Task requirements –
Each of the lines below must be retyped character for character.

Data segment –
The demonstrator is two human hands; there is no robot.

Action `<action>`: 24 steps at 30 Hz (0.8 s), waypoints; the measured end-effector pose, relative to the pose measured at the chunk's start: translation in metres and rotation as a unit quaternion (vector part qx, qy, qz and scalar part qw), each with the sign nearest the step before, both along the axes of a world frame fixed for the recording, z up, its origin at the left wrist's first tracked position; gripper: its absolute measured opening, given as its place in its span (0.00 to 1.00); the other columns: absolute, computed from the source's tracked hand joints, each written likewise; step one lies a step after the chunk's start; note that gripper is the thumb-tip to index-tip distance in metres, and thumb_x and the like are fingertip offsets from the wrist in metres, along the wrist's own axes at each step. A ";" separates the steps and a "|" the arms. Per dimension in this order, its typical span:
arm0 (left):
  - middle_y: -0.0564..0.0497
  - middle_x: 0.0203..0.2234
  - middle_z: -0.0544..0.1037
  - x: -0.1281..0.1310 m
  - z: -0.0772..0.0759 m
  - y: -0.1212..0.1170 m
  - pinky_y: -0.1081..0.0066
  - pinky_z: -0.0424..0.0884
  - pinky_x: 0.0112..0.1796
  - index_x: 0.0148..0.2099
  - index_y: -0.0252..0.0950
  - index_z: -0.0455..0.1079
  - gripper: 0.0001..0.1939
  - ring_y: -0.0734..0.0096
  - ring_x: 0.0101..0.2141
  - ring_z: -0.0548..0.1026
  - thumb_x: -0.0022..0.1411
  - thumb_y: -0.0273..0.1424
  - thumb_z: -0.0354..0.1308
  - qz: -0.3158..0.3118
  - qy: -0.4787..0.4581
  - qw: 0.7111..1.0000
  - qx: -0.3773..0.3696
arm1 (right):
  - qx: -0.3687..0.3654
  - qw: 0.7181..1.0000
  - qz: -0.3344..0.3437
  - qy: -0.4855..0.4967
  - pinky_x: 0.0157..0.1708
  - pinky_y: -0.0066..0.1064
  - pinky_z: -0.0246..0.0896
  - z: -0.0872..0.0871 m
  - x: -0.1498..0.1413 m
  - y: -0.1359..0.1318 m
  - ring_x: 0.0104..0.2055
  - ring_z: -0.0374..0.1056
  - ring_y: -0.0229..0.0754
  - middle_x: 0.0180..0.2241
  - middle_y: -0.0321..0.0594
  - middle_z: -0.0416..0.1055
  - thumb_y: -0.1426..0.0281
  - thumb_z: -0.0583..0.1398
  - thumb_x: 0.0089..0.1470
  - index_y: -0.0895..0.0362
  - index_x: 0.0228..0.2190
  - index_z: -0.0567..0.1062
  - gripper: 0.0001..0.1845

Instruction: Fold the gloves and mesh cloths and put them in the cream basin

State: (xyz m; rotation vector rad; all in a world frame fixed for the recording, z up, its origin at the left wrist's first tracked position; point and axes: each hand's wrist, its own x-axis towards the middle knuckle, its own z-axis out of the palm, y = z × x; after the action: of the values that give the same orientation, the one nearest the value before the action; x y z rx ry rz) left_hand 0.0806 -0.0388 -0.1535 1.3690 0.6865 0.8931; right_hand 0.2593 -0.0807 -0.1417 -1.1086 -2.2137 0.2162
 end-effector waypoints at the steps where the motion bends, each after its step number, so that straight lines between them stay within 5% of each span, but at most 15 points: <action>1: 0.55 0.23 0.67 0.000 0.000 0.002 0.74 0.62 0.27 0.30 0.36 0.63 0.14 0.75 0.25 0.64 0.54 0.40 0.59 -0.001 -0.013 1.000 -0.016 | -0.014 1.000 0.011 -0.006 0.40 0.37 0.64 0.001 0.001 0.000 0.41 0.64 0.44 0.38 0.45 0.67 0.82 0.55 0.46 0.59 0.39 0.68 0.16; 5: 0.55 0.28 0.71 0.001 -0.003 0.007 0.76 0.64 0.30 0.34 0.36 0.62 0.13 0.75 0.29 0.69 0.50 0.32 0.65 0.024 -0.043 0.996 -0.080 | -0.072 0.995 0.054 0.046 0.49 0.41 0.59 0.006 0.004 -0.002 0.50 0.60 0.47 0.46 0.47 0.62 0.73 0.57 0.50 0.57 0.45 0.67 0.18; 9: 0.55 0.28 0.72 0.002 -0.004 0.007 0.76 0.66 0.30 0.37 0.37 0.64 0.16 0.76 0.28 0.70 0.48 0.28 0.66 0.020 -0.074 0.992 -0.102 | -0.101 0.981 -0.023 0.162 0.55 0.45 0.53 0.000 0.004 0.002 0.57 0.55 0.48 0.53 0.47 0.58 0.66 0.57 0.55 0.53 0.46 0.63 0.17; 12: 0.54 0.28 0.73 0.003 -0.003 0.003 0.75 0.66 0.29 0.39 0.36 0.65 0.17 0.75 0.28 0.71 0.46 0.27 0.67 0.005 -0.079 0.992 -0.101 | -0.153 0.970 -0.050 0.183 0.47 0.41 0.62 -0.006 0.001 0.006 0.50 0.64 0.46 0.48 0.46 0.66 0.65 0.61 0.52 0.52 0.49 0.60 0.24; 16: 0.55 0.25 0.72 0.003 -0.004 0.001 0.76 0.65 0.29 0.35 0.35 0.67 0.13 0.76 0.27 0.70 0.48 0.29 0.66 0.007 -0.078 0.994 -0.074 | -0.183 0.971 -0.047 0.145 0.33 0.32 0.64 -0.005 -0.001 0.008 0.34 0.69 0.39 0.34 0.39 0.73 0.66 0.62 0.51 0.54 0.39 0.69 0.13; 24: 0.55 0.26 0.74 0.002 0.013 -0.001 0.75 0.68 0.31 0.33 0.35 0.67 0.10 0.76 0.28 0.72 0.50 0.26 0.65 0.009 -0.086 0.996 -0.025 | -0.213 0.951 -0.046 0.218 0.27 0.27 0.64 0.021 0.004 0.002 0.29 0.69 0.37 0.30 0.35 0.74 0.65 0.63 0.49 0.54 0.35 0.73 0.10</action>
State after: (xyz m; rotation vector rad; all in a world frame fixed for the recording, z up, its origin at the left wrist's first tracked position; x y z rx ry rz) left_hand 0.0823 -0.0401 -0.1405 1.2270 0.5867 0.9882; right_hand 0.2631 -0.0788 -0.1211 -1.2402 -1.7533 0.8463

Solution to this task –
The demonstrator is two human hands; there is no robot.

Action `<action>`: 24 steps at 30 Hz (0.8 s), waypoints; the measured end-effector pose, relative to the pose measured at the chunk's start: translation in metres and rotation as a unit quaternion (vector part qx, qy, qz and scalar part qw), each with the sign nearest the step before, both along the axes of a world frame fixed for the recording, z up, its origin at the left wrist's first tracked position; gripper: its absolute measured opening, given as its place in its span (0.00 to 1.00); the other columns: absolute, computed from the source's tracked hand joints, each written likewise; step one lies a step after the chunk's start; note that gripper is the thumb-tip to index-tip distance in metres, and thumb_x and the like are fingertip offsets from the wrist in metres, along the wrist's own axes at each step. A ";" separates the steps and a "|" the arms. Per dimension in this order, its typical span:
arm0 (left):
  - middle_y: -0.0564..0.0497
  - middle_x: 0.0203..0.2234
  - middle_z: -0.0544..0.1037
  - x: -0.1281..0.1310 m
  - z: -0.0772..0.0759 m
  - y: -0.1212..0.1170 m
  - pinky_y: -0.1081..0.0066
  - pinky_z: -0.0424..0.0884
  - pinky_x: 0.0112..0.1796
  - index_x: 0.0148..0.2099
  - index_y: -0.0252..0.0950
  - index_z: -0.0455..0.1079
  - gripper: 0.0001..0.1939
  - ring_y: -0.0734..0.0096
  - ring_x: 0.0101..0.2141
  - ring_z: -0.0548..0.1026
  - thumb_x: -0.0022..0.1411
  - thumb_y: -0.0273..0.1424
  - thumb_z: -0.0354..0.1308
  - qz: -0.3158..0.3118
  - qy: -0.4787..0.4581
  - qw: 0.7111..1.0000
  - qx: -0.3773..0.3696
arm1 (right):
  - qx: -0.3687..0.3654
  - qw: 0.7181..1.0000
  - qz: -0.3344..0.3437
  - qy: -0.4855..0.4967
  - pinky_x: 0.0157..0.1708
  - pinky_y: -0.0066..0.1064
  - pinky_z: -0.0246..0.0896
  - z: -0.0872..0.0871 m
  - x: -0.1498..0.1413 m
  - y: -0.1359..0.1318 m
  - ring_x: 0.0104..0.2055
  - ring_z: -0.0374..0.1056
  - ring_y: -0.0229..0.0754
  - middle_x: 0.0180..0.2241
  - middle_y: -0.0321..0.0594
  - middle_z: -0.0416..0.1055
  - thumb_y: -0.1426..0.0281
  - thumb_z: -0.0583..0.1398
  - thumb_x: 0.0089..0.1470
  - index_y: -0.0895..0.0362
  - index_x: 0.0228..0.2190
  - index_z: -0.0567..0.1062
  - gripper: 0.0001..0.1845

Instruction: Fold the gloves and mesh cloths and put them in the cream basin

State: (xyz m; rotation vector rad; all in a world frame fixed for the recording, z up, its origin at the left wrist's first tracked position; point and axes: each hand's wrist, its own x-axis towards the middle knuckle, its own z-axis out of the palm, y = z × x; after the action: of the values that give the same orientation, the one nearest the value before the action; x y z rx ry rz) left_hand 0.0806 -0.0388 -0.1535 1.3690 0.6865 0.8931; right_hand 0.2593 -0.0807 -0.1417 -1.1086 -2.2137 0.2162
 end-effector waypoints at the steps where the motion bends, each after its step number, so that straight lines between them stay within 5% of each span, but at most 15 points: <action>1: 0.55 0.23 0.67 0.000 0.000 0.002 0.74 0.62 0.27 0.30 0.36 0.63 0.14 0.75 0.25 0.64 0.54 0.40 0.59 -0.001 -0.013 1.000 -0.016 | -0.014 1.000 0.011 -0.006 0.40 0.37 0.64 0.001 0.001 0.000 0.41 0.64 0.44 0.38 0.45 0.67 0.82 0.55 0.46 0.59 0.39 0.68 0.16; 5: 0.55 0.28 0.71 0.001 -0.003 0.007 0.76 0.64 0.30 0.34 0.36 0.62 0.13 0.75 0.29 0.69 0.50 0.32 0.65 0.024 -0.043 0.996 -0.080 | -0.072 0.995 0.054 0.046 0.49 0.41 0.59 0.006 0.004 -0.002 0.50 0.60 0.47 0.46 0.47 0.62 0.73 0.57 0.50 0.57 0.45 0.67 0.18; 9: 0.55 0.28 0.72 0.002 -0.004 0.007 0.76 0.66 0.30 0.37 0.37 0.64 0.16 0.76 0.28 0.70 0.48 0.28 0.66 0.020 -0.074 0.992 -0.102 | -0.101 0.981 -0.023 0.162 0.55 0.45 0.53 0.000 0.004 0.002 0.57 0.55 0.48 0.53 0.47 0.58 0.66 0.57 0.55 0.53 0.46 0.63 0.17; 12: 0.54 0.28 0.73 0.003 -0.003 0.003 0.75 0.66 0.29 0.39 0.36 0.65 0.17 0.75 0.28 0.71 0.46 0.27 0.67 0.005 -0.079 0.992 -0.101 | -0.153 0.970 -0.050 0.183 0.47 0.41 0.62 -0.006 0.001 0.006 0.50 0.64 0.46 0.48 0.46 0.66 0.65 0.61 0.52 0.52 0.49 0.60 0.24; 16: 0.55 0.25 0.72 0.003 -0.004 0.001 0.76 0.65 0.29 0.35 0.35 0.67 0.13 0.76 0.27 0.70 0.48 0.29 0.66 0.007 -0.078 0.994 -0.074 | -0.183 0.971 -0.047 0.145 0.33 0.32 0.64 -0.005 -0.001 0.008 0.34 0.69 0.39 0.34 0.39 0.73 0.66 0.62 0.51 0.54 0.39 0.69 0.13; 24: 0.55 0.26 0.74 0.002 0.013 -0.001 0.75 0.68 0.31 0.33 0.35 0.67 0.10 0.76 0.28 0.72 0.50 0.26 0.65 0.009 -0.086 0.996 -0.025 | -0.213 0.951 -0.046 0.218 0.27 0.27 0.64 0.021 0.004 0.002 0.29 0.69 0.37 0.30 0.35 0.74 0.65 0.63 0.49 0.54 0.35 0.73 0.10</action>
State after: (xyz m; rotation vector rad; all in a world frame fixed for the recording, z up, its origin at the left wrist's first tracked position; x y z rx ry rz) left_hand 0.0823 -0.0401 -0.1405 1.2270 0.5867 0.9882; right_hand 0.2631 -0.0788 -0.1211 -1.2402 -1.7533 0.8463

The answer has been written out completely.